You've got too much prejudices about song lyrics, don't you? "To nie ja" has very beautiful, reivindicative and daring lyrics, as well as literary quality.


----------



## CarlitosMS

By the way, I don't understand what does the verb "dodawać" mean in this case, since "add" doesn't sound natural to me at all.

Kind regards and sorry for any inconvenience
Carlos M.S.


----------



## jasio

CarlitosMS said:


> By the way, I don't understand what does the verb "dodawać" mean in this case, since "add" doesn't sound natural to me at all.


"Dodawać" is a pretty universal word often used in situations when you have something and you receive something more, or sometimes you have nothing and you get some. It's not always translated to "add". dodawać - tłumaczenie słowa – słownik polsko-angielski Ling.pl includes translations like "add", "append", "link", "lend" (or in Spanish: añadir, agregar, sumar) - of course in specific contexts.

Consequently, I'd translate the phrase to "don't blame me more than I am really guilty".

EDIT: or perhaps: "don't blame me more than I truly deserve"


----------



## Kotek

ymar said:


> Why would anybody want to learn a language from song lyrics? It's a bad idea. Read novels, poetry. But pop songs? They are written to make money, not to make sense. Songwriters will use expressions no one else uses and no one appreciates. They can do it because no one cares.

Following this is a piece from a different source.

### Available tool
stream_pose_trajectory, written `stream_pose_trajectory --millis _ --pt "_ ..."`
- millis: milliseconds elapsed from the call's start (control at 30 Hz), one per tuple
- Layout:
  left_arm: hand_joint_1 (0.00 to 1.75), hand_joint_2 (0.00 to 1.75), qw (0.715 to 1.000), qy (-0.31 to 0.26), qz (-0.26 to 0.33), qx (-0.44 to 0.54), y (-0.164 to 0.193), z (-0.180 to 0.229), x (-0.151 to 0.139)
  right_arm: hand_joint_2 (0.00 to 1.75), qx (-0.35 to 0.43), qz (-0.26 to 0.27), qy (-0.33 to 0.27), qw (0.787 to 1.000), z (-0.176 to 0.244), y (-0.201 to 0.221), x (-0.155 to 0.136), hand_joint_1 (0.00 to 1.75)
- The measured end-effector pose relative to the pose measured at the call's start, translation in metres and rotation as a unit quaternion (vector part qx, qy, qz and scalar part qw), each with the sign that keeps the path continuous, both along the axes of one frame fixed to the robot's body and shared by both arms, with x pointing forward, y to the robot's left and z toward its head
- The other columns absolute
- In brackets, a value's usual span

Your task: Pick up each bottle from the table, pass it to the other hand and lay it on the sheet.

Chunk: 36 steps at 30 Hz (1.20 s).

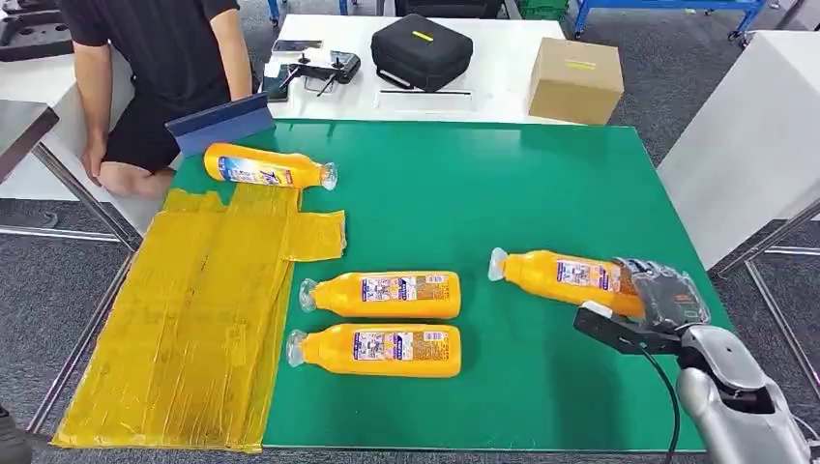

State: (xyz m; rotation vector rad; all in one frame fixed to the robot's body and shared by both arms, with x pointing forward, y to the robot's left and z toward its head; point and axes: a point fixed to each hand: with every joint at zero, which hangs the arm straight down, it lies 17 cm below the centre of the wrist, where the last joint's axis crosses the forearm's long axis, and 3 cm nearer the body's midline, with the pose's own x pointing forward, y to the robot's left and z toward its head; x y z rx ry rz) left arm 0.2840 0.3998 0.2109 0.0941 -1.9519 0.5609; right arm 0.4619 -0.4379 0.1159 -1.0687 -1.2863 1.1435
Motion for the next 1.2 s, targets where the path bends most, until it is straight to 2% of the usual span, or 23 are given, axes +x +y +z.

It's not always so bad. But it happens, that grammar structure is missing in favour of rhymes


----------



## Kotek

CarlitosMS said:


> Thank you very much for your kind answer.
> 
> I tried to find "dodawać win" in dictionaries and found nothing. Is it normal?


It's not so easy. "Dodawać win" may be understood as "add wine" in Plural form.
You shouldn't mix 2 different (kinds of) wine: Nie powinieneś mieszać dwóch różnych win
Dodawać win is not a common collocation so you can't find it
This may be helpful https://synonim.net/synonim/wina


----------



## CarlitosMS

Kotek said:


> It's not always so bad. But it happens, that grammar structure is missing for the favour of rhymes



Hello, "Dodawać" means "add" in this case or it has a figurative meaning that doesn't appear in dictionaries? I just can't seem to understand it.


----------



## Kotek

CarlitosMS said:


> Hello
> 
> I would like to know what this sentence means, since literally, "don't add me faults/guilts" doesn't sound natural.
> 
> Greetings


It's a bit surprising me when you give a sentence in English which is a translation of a Polish sentence and you sum up "doesn't sound natural.
Which language you mean?


CarlitosMS said:


> Hello, "Dodawać" means "add" in this case or it has a figurative meaning that doesn't appear in dictionaries? I just can't seem to understand it.


In this context _dodawać _is more like _blame sb for sth_ because the sentence is _dodawać win
 
*don't lay more blame for anything on me*
*don't put more blame on me*
*don't blame me more  *
_
I wrote above, but is still not approved probably because of the link to a dictionary so: 
_Dodawać win _may be understood as _add wine_ in Plural.
E.g.: _You shouldn't mix 2 different (kinds of) wine: Nie powinieneś mieszać dwóch różnych win_

_
_


----------



## yezyk

I would say these song lyrics are quite poetic, actually.
And "nie dodawaj mi win" could be said in real life, by someone this dramatic and poetic : D


----------



## jasio

Kotek said:


> It's not so easy. "Dodawać win" may be understood as "add wine" in Plural form.


Only in very specific context and meaning, as uncountable nouns are typically used in singular.


----------